WORK TASK ▸
Copy out the listing that follows in its entirety, keeping it exactly the same.

:: DATASET CONTENT

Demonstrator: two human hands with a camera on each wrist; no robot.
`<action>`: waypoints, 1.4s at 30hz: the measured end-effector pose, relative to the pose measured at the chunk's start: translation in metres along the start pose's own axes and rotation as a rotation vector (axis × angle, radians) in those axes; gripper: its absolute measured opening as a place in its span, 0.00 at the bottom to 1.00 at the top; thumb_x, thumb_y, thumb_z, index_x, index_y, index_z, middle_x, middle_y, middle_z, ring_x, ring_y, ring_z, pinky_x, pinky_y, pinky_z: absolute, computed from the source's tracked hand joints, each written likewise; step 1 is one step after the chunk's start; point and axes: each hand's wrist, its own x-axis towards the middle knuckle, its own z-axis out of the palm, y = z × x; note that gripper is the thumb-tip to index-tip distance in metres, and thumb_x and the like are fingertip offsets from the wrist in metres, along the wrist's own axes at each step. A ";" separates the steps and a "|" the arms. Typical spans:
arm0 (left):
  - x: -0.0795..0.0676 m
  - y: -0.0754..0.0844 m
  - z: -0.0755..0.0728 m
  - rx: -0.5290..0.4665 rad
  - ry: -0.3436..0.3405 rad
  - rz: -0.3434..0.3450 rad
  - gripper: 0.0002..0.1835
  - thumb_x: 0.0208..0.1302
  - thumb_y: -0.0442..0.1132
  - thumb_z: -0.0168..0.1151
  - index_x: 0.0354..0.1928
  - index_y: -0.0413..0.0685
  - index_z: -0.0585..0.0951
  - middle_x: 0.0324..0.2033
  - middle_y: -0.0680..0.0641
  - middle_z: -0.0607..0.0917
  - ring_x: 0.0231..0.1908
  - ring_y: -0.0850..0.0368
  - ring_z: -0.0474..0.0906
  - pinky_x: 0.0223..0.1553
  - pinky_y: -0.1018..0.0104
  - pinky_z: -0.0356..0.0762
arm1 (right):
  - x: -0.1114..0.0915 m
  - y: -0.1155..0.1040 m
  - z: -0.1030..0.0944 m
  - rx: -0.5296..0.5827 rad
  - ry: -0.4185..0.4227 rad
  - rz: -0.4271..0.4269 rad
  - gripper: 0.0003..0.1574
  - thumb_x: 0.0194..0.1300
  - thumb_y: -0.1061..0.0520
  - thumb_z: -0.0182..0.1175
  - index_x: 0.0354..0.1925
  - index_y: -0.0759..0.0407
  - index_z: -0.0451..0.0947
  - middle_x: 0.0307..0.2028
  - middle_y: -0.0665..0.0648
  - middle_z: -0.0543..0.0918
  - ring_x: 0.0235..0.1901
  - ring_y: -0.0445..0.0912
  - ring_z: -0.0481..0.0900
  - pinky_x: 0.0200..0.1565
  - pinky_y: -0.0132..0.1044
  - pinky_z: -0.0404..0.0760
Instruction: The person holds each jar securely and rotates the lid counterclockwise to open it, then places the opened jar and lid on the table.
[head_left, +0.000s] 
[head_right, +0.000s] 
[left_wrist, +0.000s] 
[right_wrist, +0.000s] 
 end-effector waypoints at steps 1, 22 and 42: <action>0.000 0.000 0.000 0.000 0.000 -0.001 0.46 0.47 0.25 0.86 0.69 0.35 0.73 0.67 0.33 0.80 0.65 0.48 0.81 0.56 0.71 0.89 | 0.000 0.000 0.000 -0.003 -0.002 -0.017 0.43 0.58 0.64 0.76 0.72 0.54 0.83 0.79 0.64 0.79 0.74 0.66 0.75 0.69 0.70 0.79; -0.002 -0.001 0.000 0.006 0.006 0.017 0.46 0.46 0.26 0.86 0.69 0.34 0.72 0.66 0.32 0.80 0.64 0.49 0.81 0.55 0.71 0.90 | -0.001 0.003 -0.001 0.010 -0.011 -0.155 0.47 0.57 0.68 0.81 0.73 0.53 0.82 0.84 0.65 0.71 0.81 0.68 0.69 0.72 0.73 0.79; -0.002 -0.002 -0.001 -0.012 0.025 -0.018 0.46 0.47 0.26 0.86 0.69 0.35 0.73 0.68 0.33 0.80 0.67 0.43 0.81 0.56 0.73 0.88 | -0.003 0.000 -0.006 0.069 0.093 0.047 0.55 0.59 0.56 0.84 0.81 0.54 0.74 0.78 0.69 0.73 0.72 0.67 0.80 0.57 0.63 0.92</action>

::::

FINISHED TASK ▸
Demonstrator: two human hands with a camera on each wrist; no robot.
`<action>`: waypoints, 1.4s at 30hz: the measured end-effector pose, relative to the pose measured at the chunk's start: translation in metres along the start pose's own axes and rotation as a rotation vector (axis × angle, radians) in those axes; gripper: its absolute measured opening as a place in its span, 0.00 at the bottom to 1.00 at the top; thumb_x, thumb_y, thumb_z, index_x, index_y, index_z, middle_x, middle_y, middle_z, ring_x, ring_y, ring_z, pinky_x, pinky_y, pinky_z: absolute, computed from the source's tracked hand joints, each written likewise; step 1 is one step after the chunk's start; point and axes: each hand's wrist, its own x-axis towards the middle knuckle, its own z-axis out of the palm, y = z × x; note that gripper is the thumb-tip to index-tip distance in metres, and thumb_x and the like are fingertip offsets from the wrist in metres, along the wrist's own axes at each step. A ";" separates the steps and a "|" the arms. Typical spans:
arm0 (left):
  - x: -0.0795..0.0676 m
  - y: -0.0754..0.0844 m
  - z: -0.0755..0.0728 m
  - rx: -0.5290..0.4665 rad
  - ry: -0.3436..0.3405 rad
  - rz: -0.3434..0.3450 rad
  - gripper: 0.0002..0.1835
  - thumb_x: 0.0208..0.1302
  - thumb_y: -0.0442..0.1132
  - thumb_z: -0.0168..0.1151
  - index_x: 0.0354..0.1928
  - index_y: -0.0413..0.0685
  - index_z: -0.0585..0.0951
  - middle_x: 0.0324..0.2033
  - middle_y: -0.0680..0.0641
  - middle_z: -0.0607..0.0917
  - ring_x: 0.0231..0.1908
  - ring_y: -0.0850..0.0368
  - ring_z: -0.0474..0.0906
  - pinky_x: 0.0223..0.1553
  - pinky_y: -0.1018..0.0104
  - pinky_z: -0.0356..0.0762
arm1 (right):
  - x: -0.1114..0.0915 m
  - y: -0.1155..0.1040 m
  - z: -0.1030..0.0944 m
  - rx: -0.5296..0.5827 rad
  - ry: -0.4185..0.4227 rad
  - rz: -0.4271..0.4269 rad
  - gripper: 0.0003..0.1574
  - thumb_x: 0.0194..0.1300
  - thumb_y: -0.1061..0.0520
  - thumb_z: -0.0182..0.1175
  - index_x: 0.0354..0.1925
  - index_y: -0.0759..0.0407
  - index_z: -0.0451..0.0947
  - middle_x: 0.0307..0.2028
  - middle_y: -0.0665..0.0648
  - middle_z: -0.0543..0.0918
  - ring_x: 0.0235..0.1901
  - ring_y: -0.0445..0.0912
  - ring_z: -0.0481..0.0900
  - pinky_x: 0.0200..0.1565
  - pinky_y: -0.0132..0.1044
  - pinky_z: -0.0404..0.0760
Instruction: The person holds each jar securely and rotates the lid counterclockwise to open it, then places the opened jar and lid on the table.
[head_left, +0.000s] 
[head_right, +0.000s] 
[left_wrist, +0.000s] 
[right_wrist, +0.000s] 
 end-effector waypoints at steps 1, 22 and 42: <action>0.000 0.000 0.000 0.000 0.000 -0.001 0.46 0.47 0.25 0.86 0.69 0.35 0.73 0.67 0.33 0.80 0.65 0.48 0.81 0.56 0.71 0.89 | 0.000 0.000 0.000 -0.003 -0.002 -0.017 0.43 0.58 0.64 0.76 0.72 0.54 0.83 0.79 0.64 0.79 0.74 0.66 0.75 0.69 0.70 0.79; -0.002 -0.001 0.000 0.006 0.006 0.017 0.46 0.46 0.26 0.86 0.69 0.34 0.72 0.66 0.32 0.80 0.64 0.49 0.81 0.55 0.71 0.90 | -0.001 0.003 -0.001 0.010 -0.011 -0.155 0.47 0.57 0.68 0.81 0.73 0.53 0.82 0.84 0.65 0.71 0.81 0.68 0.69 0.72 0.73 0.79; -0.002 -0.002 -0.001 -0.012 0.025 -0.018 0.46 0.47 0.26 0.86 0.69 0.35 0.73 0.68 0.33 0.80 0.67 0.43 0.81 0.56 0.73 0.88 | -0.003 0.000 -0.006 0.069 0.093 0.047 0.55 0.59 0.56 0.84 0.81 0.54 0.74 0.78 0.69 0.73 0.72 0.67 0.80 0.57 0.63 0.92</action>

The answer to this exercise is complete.